Bei all den Orientierungshilfen ist das Beeindruckendste an diesem Buch allerdings, wie offen Katrin und Sarah von ihren eigenen Verlusten erzählen - und wie sie sich dabei so nahe kamen, weil sie viele besondere Momente teilen durften. "Herzens-Schwestern" nennt es Katrin. Sie hat es etwa Sarah zu verdanken, dass sie doch noch Fotos von ihrer Tochter Clara gemacht hat, die mit sechs Monaten starb.

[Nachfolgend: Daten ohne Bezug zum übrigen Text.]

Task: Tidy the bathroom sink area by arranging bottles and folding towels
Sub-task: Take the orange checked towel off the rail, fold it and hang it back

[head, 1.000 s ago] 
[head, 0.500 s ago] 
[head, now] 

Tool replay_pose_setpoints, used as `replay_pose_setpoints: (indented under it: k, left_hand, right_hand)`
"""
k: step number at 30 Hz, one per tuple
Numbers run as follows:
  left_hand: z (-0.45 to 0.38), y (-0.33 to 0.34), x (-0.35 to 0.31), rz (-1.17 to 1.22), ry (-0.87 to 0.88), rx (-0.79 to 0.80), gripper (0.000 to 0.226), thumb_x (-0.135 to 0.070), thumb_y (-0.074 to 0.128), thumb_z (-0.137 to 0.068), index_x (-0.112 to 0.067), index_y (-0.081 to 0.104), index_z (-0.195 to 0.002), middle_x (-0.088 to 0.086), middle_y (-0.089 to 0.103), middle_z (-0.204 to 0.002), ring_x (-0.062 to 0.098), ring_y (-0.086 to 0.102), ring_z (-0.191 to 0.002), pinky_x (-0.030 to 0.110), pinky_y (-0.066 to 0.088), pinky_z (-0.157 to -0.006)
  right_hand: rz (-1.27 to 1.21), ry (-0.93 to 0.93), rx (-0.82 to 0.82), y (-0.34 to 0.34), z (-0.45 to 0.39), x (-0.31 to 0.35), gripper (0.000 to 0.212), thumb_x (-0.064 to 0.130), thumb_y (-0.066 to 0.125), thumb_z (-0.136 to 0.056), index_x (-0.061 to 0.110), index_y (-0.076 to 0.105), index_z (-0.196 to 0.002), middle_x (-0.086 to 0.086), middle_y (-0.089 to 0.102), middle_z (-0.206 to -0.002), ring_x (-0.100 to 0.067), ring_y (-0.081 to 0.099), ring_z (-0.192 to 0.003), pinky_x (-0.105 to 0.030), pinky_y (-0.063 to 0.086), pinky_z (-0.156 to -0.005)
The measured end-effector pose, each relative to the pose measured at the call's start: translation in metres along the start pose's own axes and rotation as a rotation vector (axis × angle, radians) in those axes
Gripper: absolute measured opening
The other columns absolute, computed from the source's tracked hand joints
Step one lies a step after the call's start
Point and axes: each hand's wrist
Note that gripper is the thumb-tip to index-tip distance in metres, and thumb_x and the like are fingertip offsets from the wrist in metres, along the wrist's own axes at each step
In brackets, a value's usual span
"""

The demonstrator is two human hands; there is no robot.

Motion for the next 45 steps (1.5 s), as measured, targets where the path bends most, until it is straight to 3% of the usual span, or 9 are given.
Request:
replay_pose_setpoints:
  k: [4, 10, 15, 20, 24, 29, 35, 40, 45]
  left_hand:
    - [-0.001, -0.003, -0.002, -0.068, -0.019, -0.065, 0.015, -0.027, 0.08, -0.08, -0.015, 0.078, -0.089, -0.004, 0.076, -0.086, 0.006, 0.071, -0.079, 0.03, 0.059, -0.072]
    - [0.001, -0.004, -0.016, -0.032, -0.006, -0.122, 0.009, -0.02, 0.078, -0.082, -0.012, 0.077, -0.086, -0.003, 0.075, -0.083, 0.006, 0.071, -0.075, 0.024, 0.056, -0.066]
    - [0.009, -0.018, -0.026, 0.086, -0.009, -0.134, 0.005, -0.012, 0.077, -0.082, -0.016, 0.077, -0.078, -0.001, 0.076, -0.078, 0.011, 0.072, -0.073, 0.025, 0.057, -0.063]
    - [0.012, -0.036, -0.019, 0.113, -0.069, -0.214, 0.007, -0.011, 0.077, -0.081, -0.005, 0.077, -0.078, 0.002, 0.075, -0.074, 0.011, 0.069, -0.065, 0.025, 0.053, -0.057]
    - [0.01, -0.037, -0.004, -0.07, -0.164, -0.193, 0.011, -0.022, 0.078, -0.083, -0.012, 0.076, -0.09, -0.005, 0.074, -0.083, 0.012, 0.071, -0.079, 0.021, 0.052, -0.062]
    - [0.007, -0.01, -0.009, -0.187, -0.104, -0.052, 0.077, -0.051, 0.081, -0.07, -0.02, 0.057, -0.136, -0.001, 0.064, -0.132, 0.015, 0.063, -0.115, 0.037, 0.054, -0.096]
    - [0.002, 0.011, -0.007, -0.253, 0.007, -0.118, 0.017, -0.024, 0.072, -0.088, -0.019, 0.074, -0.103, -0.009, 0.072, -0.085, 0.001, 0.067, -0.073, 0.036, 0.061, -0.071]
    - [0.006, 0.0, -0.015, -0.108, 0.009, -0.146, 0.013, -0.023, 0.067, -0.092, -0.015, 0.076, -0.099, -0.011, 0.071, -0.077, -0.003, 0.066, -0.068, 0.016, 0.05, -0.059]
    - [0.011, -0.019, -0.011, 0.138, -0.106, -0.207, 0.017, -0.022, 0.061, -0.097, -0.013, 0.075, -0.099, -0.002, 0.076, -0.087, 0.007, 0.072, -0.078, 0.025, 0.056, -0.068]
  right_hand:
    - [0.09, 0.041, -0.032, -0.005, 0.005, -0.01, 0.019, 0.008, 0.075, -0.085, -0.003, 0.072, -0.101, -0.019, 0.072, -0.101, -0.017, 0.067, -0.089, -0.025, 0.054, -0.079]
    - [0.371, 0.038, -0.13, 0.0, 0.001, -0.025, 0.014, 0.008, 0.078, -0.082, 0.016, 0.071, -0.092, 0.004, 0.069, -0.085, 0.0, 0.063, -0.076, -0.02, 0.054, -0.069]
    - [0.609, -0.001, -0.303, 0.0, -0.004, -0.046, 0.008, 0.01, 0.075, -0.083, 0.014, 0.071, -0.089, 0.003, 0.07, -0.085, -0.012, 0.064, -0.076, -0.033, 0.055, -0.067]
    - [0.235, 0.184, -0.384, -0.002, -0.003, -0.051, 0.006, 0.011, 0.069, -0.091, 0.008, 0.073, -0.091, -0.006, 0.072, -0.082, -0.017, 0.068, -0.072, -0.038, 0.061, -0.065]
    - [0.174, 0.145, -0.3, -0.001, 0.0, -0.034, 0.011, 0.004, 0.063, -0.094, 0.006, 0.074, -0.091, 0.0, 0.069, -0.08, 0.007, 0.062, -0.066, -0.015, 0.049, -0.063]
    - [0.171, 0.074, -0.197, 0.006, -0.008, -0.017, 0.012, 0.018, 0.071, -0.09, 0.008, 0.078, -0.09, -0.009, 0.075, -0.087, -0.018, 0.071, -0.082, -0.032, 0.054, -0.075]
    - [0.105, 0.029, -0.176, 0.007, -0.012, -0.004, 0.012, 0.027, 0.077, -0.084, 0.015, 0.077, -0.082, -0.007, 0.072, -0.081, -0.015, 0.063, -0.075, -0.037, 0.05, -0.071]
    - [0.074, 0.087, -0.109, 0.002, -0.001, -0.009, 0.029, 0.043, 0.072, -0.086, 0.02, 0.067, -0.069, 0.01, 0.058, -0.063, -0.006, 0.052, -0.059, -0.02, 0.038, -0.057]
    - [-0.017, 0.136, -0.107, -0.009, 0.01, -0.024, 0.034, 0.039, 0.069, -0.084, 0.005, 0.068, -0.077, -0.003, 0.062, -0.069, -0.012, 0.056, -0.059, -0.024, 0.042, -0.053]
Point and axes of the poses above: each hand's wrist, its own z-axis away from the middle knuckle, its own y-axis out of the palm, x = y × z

Wenn Sarah ihr nicht von dieser Möglichkeit erzählt hätte, hätte Katrin wohl gar nicht daran gedacht, dass sie ihr totes Kind fotografieren könnte. Und jetzt sind die Bilder ein Schatz. Genau darum geht es: Im Chaos des Verlust weiß man oft gar nicht, was man tut, tun könnte, tun sollte, tun darf. Ich habe mich später zum Beispiel gewundert, warum ich gar nicht daran gedacht habe, meinem Liebsten irgendwelche Klamotten anziehen zu lassen, bevor sein Körper zum Krematorium gebracht wurde. Wahrscheinlich deshalb: Für mich war es nicht mehr er, nur noch sein Körper. Und der spielte keine Rolle mehr. Es war die Bonbonhülle, doch der Drops war gelutscht - so hat es meine Sterbebegleitungs-Lehrerin Claudia Cardinal mal gesagt. Das klingt vielleicht etwas flapsig, im Kern stimmt es: Seine Seele war längst woanders. So konnte ich auch an seinem Sarg stehen, ohne zu schreien - für mich war er nicht drin in dieser Holzkiste. Und dennoch: Ich hätte das gern bewusst entschieden, doch mir war gar nicht klar, was zwischen Tod und Beerdigung alles passiert und möglich ist.

 

Auch um die Trauer geht es in "Sarggeschichten". Um Fragen wie: Welche Erinnerungen belasten einen, welche tun gut? Hilt mir meine Art zu trauen - oder blockiert sie mich? Natürlich weisen die beiden dabei darauf hin, dass sich in den vergangenen Jahrzehnten einiges geändert hat, was die professionelle Sicht auf den Trauerprozess angeht: Zum Glück haben sich alle vernünftigen Therapeut:innen und Trauerbegleiter:innen längst von der Idee des "Loslassens" verabschiedet. Wir dürfen jetzt mit den Gestorbenen verbunden bleiben, auf eine neue Art, aber nicht weniger liebevoll. Und wir müssen die Trauer nicht verbergen, wir dürfen sie ausleben - auch wenn das nicht allen passt. Wie Sarah schreibt: "Kein Mensch war jemals weniger traurig, weil jemand gesagt hat: ,Du musst nicht traurig sein.' Man kann Trauer nicht wegreden. Sie braucht ihren Platz."